> How to complete this task: The response should contain all of the data below, reproduced exactly, and no pictures.

=====

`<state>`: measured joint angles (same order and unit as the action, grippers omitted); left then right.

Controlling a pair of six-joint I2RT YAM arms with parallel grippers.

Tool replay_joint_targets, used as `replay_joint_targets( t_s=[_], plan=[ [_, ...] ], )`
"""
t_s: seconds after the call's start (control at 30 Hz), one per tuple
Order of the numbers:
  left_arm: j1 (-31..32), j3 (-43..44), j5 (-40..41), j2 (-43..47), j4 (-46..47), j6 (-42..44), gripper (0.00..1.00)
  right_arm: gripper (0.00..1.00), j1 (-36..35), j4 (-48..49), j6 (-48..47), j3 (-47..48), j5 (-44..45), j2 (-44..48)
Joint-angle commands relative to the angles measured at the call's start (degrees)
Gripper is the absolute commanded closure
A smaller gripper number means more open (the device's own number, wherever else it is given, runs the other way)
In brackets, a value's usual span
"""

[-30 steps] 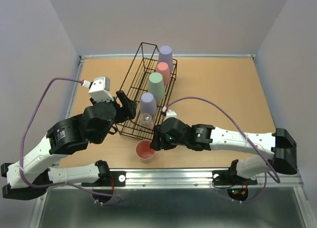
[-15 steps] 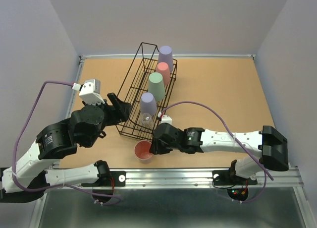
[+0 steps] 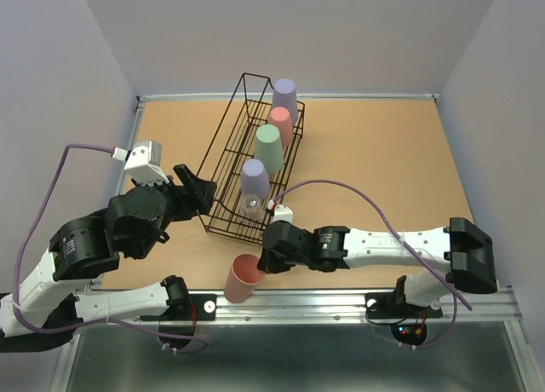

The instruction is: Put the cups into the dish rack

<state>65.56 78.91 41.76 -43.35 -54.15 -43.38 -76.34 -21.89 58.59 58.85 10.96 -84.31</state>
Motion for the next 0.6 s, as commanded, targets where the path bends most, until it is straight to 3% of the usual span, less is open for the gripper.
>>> replay_joint_targets(
  t_s=[0.0, 0.17, 0.37, 0.57],
  plan=[
    [0.3, 5.2, -0.3, -0.4, -1.1, 0.0, 0.22, 0.99, -2.7, 2.3, -0.5, 2.2, 4.5, 5.5],
    [0.3, 11.9, -3.7, -1.6, 0.4, 1.5, 0.22, 1.0, -3.2, 6.0, -2.5, 4.1, 11.0, 14.5],
    [0.3, 17.3, -11.6, -3.0, 10.5, 4.2, 0.21, 1.0, -3.1, 13.3, -7.3, 5.4, 20.0, 26.6],
    [0.3, 9.3, -21.4, -0.3, 28.1, 4.0, 0.19, 1.0, -3.1, 28.3, -11.7, 1.1, 29.0, 36.6]
  ],
)
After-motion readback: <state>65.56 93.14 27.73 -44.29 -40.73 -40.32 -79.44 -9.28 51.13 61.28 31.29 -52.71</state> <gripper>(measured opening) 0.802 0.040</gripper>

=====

> Solved exercise:
`<state>`: measured joint angles (same order and unit as the action, grippers omitted); left then right.

Controlling a pair of six-joint I2RT YAM arms with parallel grippers.

Tool replay_joint_targets, used as `replay_joint_targets( t_s=[_], plan=[ [_, ...] ], )`
"""
t_s: seconds after the call's start (control at 30 Hz), one per tuple
Order of the numbers:
  left_arm: j1 (-31..32), j3 (-43..44), j5 (-40..41), j2 (-43..47), j4 (-46..47), j6 (-42..44), gripper (0.00..1.00)
  right_arm: gripper (0.00..1.00), j1 (-36..35), j4 (-48..49), j6 (-48..47), j3 (-47..48), j5 (-44..45), j2 (-44..48)
Joint-angle commands relative to the angles measured at the call's start (degrees)
Gripper is the absolute commanded closure
A smaller gripper number means more open (the device's own number, wherever else it is given, runs the other way)
In brackets, a value's usual span
"""

[-30 steps] 
[-15 steps] 
[+0 steps] 

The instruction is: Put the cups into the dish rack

<state>65.56 78.91 41.76 -43.35 -54.15 -43.38 -76.34 -21.89 58.59 58.85 10.96 -84.31</state>
Motion for the next 0.6 s, as commanded, targets where the path bends most, until it is straight to 3% of the usual span, less is open for the gripper.
>>> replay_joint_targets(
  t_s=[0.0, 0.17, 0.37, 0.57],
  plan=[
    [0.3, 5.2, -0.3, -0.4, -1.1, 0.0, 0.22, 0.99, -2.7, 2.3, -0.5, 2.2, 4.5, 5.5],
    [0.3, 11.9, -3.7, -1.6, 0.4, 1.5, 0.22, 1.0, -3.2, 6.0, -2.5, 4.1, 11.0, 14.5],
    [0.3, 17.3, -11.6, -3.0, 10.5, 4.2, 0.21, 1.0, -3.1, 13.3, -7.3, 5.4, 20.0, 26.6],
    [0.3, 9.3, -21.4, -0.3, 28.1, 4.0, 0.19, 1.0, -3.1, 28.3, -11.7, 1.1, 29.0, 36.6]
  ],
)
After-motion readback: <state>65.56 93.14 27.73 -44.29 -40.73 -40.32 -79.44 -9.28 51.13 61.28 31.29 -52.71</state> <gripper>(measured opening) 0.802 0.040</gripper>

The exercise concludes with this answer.